= Mack P. Brothers Jr. =

Mack P. Brothers Jr. (1911–1984) was an American businessman and amateur golfer from Nashville, Tennessee, widely recognized for his role in the development of golf in Tennessee during the mid-20th century. He was once ranked by Golf Digest among the top five senior amateur players in the United States. As president of the Tennessee Golf Association (TGA), he played a central role in establishing the Tennessee State Open and other key amateur golf events. From 1950 to 1970, Brothers was considered one of the most influential figures in Tennessee golf — his endorsement alone often ensured the success of a tournament. He was inducted into the Tennessee Golf Hall of Fame in 2016.

==Early life and business career==

Brothers was born in Rutherford County, Tennessee, (near Nashville). He learned to play golf at Clarksville Country Club under professional Henry Livingstone, the brother of George Livingstone, the pro at Belle Meade Country Club in Nashville. In his youth, Brothers sustained a severe injury to his left arm, resulting in a permanent deformity. He was riding in a car with his arm out the window when the car was sideswiped by a truck. The fractured elbow healed with an angular deformity and restricted motion, but it did not prevent him from developing a near-perfect golf swing. “It was set up perfectly for a putter,” joked George Creagh, a protégé and frequent playing partner. “His left arm pointed toward the hole... he was an excellent putter.” Brothers became known as one of the straightest ball-strikers in Tennessee amateur golf.His injury was similar to an arm deformity of professional golfer Ed Furgol, winner of the 1954 U.S. Open.

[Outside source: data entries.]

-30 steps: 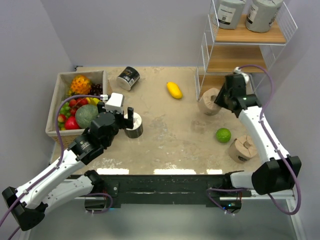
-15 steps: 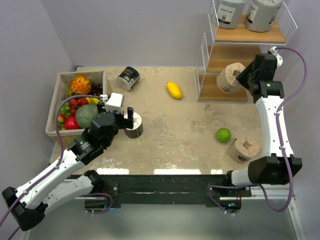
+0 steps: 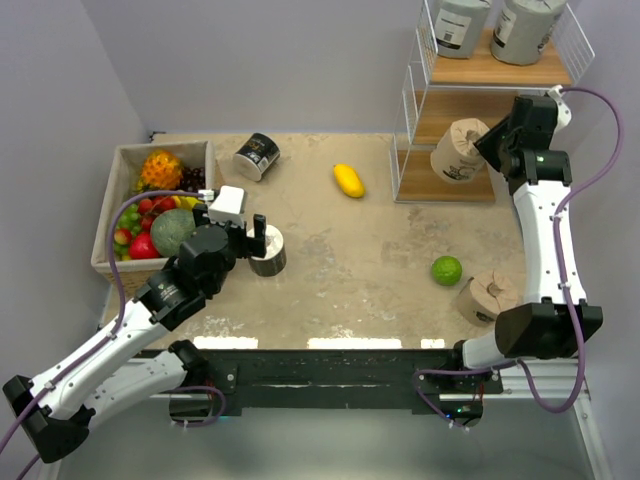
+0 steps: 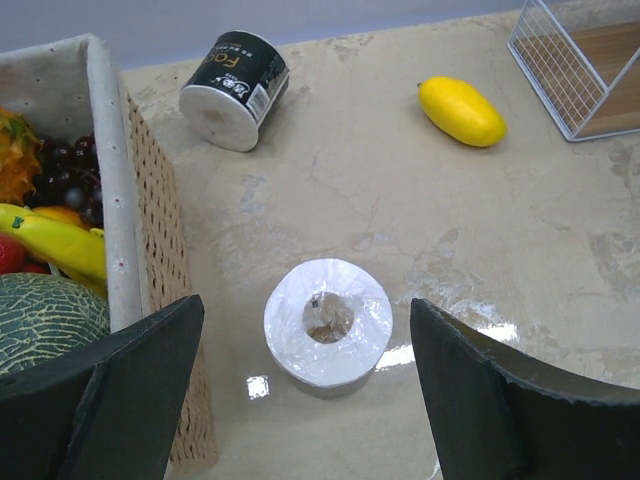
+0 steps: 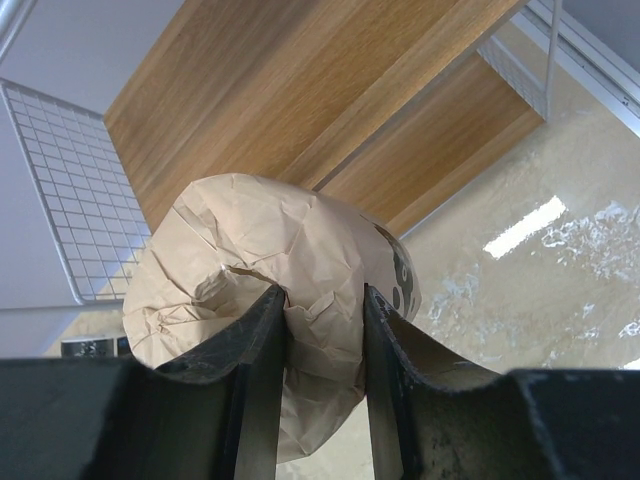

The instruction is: Place and organize the paper towels onto the shelf

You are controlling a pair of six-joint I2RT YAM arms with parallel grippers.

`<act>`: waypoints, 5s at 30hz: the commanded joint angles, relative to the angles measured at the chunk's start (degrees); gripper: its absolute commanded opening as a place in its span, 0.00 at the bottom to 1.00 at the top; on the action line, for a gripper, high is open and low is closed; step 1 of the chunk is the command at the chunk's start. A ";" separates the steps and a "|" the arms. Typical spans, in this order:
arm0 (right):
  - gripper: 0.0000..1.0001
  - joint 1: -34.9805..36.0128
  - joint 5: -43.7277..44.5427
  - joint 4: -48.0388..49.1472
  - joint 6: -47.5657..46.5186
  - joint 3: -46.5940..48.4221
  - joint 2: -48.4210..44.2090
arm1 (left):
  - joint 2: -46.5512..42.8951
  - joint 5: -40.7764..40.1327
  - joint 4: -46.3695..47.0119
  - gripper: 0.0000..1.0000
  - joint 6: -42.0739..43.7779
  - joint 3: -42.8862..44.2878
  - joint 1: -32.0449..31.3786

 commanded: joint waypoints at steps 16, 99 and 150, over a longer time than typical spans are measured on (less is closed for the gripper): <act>0.31 0.19 -3.31 7.65 5.08 -2.49 -9.78 | -1.06 -0.75 1.37 0.89 -0.29 -0.25 -0.22; 0.34 1.86 -9.01 36.38 13.08 -19.01 -5.22 | -0.63 -1.10 1.63 0.90 -0.11 -0.42 -0.22; 0.61 2.12 19.53 -32.32 19.56 -14.52 -15.85 | -1.94 1.53 1.19 0.93 -0.81 0.28 -0.22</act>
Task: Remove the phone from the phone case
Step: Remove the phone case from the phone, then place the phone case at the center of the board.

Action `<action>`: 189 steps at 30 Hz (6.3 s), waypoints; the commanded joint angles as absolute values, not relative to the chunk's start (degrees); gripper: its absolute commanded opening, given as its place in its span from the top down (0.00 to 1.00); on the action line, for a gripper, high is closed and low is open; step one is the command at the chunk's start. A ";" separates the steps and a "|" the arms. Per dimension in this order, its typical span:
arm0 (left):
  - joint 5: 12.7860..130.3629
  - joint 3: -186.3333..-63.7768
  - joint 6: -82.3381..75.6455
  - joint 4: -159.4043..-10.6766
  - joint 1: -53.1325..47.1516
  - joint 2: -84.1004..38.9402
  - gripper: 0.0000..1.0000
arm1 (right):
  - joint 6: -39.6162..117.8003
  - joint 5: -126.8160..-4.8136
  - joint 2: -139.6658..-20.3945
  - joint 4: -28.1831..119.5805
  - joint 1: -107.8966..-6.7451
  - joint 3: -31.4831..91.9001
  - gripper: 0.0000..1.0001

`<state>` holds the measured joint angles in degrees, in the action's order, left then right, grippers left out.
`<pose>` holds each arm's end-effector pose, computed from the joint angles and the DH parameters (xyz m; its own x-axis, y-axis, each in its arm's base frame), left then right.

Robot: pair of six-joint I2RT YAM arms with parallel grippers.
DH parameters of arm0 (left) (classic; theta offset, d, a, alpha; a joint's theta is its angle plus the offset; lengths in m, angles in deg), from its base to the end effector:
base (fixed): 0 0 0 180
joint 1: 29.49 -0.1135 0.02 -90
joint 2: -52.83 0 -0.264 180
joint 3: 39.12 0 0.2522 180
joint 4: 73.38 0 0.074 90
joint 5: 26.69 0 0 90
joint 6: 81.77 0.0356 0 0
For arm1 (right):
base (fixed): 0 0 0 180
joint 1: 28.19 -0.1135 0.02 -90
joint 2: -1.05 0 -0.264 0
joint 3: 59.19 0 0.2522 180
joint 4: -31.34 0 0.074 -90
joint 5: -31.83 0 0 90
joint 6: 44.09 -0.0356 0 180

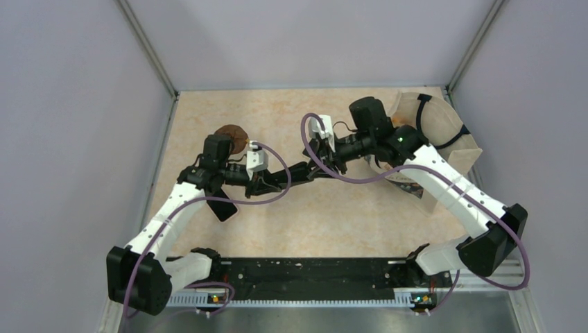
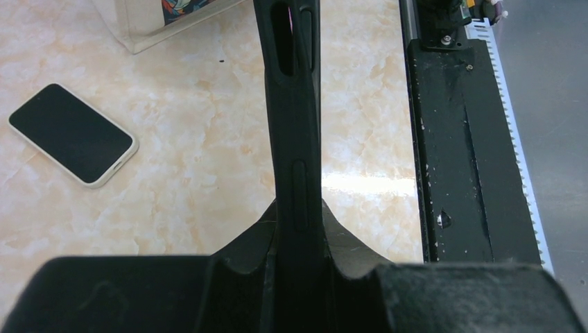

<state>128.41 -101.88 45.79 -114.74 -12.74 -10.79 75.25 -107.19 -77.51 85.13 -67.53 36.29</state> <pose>0.2021 -0.0945 0.2864 -0.0440 0.2813 -0.9586 0.9983 0.0481 -0.0317 0.2048 0.2026 0.3872 0.0281 -0.3925 -0.9193 -0.9970 -0.0780 0.0029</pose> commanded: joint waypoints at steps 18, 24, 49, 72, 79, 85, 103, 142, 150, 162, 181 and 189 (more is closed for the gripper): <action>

He served as chairman and president of M.P. Brothers Co., a family enterprise involved in wholesale grocery distribution, supermarket retail, farming, and aviation. He entered the aviation business in the late 1950s. He was a partner in Big Brother Aircraft, a chartering company, aircraft distributor, and FAA-certified aircraft repair station in Nashville. Brothers flew a corporate plane to grocery stores he owned in Alabama. His brother was Russell White Brothers Sr., a Nashville civic leader and businessman. His wife, Sarah White Cunningham Brothers, died on February 8, 1980. He had four children: a daughter, Mrs. William Tucker; and three sons, Mack P. Brothers III, Dr. John C. Brothers and Judge Thomas Brothers.

==Golf career==

In 1944, Brothers won the Tennessee State Amateur Championship defeating Arthur MacDonald of Memphis, in the finals. Brothers competed in the tournament in 1941, but in the final round, lost to Cary Middlecoff. He later won two Tennessee State Senior Amateur titles and the 1969 Southern Senior Amateur Championship. He won the club championship ten times at his home club, Nashville's Belle Meade Country Club. According to the Tennessee Golf Hall of Fame, Brothers was ranked among the top five senior amateur golfers in the United States by Golf Digest. He was president of the Tennessee Golf Association in 1941, 1955, 1965, and 1975. Golf historian Gene Pearce said, "For twenty years, beginning in the 1950s, Brothers was the most influential golfer in Tennessee. His seal of approval generally meant success to a tournament." Brothers was called “the father of the Tennessee Open,” first played in 1949. He supplied the prize money and also made sure his private plane was available to shuttle competitors back and forth.

==Tournament wins==
- Tennessee State Amateur Champion (1944)
- Two-time State Senior Amateur Champion
- Irvin Cobb Tournament (1943)
- 1969 Southern Senior Amateur Champion
- Ten-time club champion at Belle Meade Country Club (Nashville)

==Legacy==

Brothers was described by author Gene Pearce as a "happy-go-lucky and gregarious" character who played hard on and off the course. He had the ability to make things happen where others could not. The 1984 Tennessee Open Golf Tournament was dedicated in his honor. Upon his passing, Tennessee Golf Hall-of-Fame member Lew Conner remarked, “Mack Brothers Jr. was a cornerstone of amateur golf in Tennessee. In my judgment, without Mack Brothers, the Tennessee Golf Association would not be where it is today. He was the father of our Tennessee State Open Championship and was its backbone, financially and otherwise, for many years. We will all miss him very much.” Brothers was inducted into the Tennessee Golf Hall of Fame in 2016.